- [Instructions for the task]: Everything from the line with "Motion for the" to the end of the material is to be retyped exactly, both ends included, and nothing else.

- [Supplied material]:
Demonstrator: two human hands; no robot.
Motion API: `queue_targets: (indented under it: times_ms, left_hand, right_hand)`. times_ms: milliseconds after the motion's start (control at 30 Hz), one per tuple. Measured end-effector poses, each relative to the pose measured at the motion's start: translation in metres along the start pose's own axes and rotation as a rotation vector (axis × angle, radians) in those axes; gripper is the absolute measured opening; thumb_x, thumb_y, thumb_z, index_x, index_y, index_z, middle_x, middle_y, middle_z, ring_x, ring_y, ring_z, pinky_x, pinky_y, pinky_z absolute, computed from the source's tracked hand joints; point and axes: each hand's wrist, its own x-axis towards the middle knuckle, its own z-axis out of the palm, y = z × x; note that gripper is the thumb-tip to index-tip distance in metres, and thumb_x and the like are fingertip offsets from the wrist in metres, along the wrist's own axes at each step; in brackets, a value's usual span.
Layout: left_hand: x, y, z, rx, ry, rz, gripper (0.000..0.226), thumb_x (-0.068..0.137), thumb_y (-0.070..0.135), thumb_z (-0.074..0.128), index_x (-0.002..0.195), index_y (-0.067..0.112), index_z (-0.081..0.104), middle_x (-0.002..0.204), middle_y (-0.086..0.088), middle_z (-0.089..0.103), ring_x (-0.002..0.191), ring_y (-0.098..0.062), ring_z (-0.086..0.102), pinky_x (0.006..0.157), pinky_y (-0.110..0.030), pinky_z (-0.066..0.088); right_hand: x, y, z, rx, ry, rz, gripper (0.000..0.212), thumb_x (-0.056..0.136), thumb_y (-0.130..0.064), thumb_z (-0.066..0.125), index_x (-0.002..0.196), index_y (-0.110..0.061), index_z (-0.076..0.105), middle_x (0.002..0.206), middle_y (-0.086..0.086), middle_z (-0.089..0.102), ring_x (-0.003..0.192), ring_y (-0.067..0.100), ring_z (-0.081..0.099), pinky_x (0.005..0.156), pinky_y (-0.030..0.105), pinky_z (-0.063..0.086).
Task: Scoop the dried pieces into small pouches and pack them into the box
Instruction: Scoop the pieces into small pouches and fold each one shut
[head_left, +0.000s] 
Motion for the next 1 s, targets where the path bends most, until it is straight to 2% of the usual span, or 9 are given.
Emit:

- [Result of the exercise]:
Motion for the next 1 s, targets where the path bends most, until it is straight to 2% of the usual span, or 9 are given.
Emit:

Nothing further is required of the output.